→ REQUIRED WORK: Please copy out all the data. Every detail stays the same.

→ RECORDS TO PROCESS:
********************
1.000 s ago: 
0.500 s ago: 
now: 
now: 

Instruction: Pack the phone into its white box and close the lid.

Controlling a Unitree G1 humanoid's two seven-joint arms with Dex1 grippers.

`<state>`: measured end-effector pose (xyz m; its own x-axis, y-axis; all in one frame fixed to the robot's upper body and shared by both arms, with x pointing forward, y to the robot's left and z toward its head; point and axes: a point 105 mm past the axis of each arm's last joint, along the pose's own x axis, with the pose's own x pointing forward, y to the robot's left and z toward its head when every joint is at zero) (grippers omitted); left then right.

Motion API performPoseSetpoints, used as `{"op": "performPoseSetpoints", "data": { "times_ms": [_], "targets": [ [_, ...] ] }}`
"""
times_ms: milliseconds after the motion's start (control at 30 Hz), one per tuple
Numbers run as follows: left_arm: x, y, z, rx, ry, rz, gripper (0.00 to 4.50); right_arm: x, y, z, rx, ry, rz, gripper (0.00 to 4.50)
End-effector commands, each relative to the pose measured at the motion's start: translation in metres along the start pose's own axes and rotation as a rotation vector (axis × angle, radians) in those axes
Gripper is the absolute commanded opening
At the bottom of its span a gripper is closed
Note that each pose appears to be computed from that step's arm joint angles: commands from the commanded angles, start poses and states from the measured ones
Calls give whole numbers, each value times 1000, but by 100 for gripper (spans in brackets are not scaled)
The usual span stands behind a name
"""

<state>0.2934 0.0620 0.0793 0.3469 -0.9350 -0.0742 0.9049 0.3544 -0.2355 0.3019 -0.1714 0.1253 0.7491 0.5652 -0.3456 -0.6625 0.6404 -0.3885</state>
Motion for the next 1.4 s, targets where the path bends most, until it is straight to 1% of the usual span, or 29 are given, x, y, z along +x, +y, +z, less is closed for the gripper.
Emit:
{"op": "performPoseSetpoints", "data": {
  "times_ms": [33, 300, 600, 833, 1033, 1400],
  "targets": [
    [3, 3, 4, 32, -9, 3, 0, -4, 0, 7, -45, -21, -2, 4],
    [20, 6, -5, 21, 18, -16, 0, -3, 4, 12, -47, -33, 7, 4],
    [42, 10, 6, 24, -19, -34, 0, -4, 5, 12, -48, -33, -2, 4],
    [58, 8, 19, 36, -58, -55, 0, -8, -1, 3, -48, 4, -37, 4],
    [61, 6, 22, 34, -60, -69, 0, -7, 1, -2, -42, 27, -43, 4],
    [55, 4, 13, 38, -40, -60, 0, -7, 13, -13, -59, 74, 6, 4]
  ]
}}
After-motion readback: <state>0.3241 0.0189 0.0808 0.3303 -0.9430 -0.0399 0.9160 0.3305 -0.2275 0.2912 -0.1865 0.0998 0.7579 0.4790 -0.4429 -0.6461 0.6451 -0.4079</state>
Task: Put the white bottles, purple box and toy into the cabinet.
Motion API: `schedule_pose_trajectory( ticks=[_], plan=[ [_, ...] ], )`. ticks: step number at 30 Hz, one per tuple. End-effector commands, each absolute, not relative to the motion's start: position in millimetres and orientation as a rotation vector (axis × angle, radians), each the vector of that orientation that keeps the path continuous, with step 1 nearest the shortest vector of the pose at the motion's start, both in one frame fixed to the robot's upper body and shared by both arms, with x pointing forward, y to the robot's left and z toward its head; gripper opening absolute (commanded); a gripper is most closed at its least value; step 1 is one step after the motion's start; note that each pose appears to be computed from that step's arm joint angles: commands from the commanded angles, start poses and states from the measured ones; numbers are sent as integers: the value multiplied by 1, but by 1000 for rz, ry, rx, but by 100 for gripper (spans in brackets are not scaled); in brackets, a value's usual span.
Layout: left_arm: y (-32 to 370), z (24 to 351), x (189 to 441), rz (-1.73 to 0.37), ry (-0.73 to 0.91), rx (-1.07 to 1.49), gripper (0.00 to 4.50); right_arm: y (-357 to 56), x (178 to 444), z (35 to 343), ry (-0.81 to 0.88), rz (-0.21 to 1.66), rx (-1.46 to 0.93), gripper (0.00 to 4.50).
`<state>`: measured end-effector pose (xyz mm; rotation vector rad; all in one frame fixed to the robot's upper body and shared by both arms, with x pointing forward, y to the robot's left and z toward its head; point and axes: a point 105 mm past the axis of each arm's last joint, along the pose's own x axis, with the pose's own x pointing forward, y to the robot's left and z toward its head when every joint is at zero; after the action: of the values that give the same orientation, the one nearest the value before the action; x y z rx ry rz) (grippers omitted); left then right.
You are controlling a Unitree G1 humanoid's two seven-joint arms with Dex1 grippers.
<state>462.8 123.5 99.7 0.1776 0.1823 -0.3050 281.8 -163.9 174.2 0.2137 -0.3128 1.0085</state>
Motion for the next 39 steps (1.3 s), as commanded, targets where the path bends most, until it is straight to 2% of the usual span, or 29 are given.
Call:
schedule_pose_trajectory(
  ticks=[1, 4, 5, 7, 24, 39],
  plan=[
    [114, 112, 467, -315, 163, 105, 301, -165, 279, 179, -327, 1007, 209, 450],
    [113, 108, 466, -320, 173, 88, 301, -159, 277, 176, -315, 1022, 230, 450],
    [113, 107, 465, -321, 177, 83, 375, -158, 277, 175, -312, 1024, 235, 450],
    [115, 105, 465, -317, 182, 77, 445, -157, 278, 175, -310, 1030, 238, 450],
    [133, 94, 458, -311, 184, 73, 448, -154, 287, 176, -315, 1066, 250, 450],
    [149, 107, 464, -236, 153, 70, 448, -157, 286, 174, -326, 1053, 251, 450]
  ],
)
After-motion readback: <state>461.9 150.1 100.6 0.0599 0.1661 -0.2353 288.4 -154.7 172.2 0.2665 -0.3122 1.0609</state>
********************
→ ANSWER SECTION:
1.000 s ago: 
0.500 s ago: 
now: 
now: 

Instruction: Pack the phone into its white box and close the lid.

Controlling a Unitree G1 humanoid's two seven-joint arms with Dex1 grippers.

`<state>`: measured end-effector pose (xyz m; its own x-axis, y-axis; all in one frame fixed to the robot's upper body and shared by both arms, with x pointing forward, y to the robot's left and z toward its head; point and axes: a point 105 mm past the axis of each arm's last joint, along the pose's own x axis, with the pose's own x pointing forward, y to the robot's left and z toward its head when every joint is at zero) (grippers omitted); left then right.

Motion API performPoseSetpoints, used as `{"op": "performPoseSetpoints", "data": { "times_ms": [_], "targets": [ [_, ...] ] }}`
"""
times_ms: milliseconds after the motion's start (control at 30 Hz), one per tuple
Numbers run as follows: left_arm: x, y, z, rx, ry, rz, gripper (0.00 to 4.50); right_arm: x, y, z, rx, ry, rz, gripper (0.00 to 4.50)
End-effector commands, each relative to the pose measured at the motion's start: translation in metres along the start pose's own axes and rotation as a rotation vector (axis × angle, radians) in those axes
Gripper is the absolute commanded opening
At the bottom of its span a gripper is closed
Note that each pose appears to be computed from that step's arm joint angles: commands from the commanded angles, start poses and states from the measured ones
Calls give whole numbers, each value times 1000, but by 100 for gripper (spans in brackets are not scaled)
The usual span stands behind a name
"""

<state>0.2934 0.0620 0.0793 0.3469 -0.9350 -0.0742 0.9049 0.3544 -0.2355 0.3019 -0.1714 0.1253 0.7491 0.5652 -0.3456 -0.6625 0.6404 -0.3885</state>
Motion for the next 1.4 s, targets where the path bends most, until it is straight to 1% of the usual span, or 29 are given, x, y, z along +x, +y, +z, less is closed for the gripper.
Emit:
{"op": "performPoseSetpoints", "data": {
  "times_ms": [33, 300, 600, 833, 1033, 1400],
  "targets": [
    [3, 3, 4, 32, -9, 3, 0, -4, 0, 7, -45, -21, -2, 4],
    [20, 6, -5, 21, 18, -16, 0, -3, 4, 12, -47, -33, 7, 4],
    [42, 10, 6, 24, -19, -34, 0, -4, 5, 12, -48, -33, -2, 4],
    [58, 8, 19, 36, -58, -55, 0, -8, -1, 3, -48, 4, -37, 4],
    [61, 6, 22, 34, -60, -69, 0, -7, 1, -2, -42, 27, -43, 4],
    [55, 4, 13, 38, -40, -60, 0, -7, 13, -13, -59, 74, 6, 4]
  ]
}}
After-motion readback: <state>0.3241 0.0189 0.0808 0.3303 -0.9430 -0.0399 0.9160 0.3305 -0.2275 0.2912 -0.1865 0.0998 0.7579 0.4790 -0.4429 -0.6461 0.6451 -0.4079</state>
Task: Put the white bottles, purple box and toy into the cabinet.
Motion API: `schedule_pose_trajectory( ticks=[_], plan=[ [_, ...] ], )`. ticks: step number at 30 Hz, one per tuple. End-effector commands, each absolute, not relative to the motion's start: position in millimetres and orientation as a rotation vector (axis × angle, radians), each the vector of that orientation that keeps the path continuous, with step 1 nearest the shortest vector of the pose at the motion's start, both in one frame fixed to the robot's upper body and shared by both arms, with x pointing forward, y to the robot's left and z toward its head; gripper opening absolute (commanded); a gripper is most closed at its least value; step 1 is one step after the motion's start; note that each pose appears to be computed from that step's arm joint angles: commands from the commanded angles, start poses and states from the measured ones; numbers are sent as integers: the value multiplied by 1, but by 1000 for rz, ry, rx, but by 100 for gripper (spans in brackets are not scaled); in brackets, a value's usual span.
Layout: left_arm: y (-32 to 370), z (24 to 351), x (189 to 441), rz (-1.73 to 0.37), ry (-0.73 to 0.91), rx (-1.07 to 1.49), gripper (0.00 to 4.50); right_arm: y (-357 to 56), x (178 to 444), z (35 to 343), ry (-0.81 to 0.88), rz (-0.21 to 1.66), rx (-1.46 to 0.93), gripper (0.00 to 4.50).
`<state>`: measured end-effector pose (xyz mm; rotation vector rad; all in one frame fixed to the robot's upper body and shared by both arms, with x pointing forward, y to the robot's left and z toward its head; point and axes: a point 105 mm past the axis of each arm's last joint, along the pose's own x axis, with the pose's own x pointing forward, y to the robot's left and z toward its head when every joint is at zero; after the action: of the values that give the same orientation, the one nearest the value before the action; x y z rx ry rz) (grippers omitted); left then right.
You are controlling a Unitree G1 humanoid's two seven-joint arms with Dex1 grippers.
<state>462.8 123.5 99.7 0.1776 0.1823 -0.3050 281.8 -163.9 174.2 0.2137 -0.3128 1.0085</state>
Motion for the next 39 steps (1.3 s), as commanded, targets where the path bends most, until it is straight to 2% of the usual span, or 29 are given.
Call:
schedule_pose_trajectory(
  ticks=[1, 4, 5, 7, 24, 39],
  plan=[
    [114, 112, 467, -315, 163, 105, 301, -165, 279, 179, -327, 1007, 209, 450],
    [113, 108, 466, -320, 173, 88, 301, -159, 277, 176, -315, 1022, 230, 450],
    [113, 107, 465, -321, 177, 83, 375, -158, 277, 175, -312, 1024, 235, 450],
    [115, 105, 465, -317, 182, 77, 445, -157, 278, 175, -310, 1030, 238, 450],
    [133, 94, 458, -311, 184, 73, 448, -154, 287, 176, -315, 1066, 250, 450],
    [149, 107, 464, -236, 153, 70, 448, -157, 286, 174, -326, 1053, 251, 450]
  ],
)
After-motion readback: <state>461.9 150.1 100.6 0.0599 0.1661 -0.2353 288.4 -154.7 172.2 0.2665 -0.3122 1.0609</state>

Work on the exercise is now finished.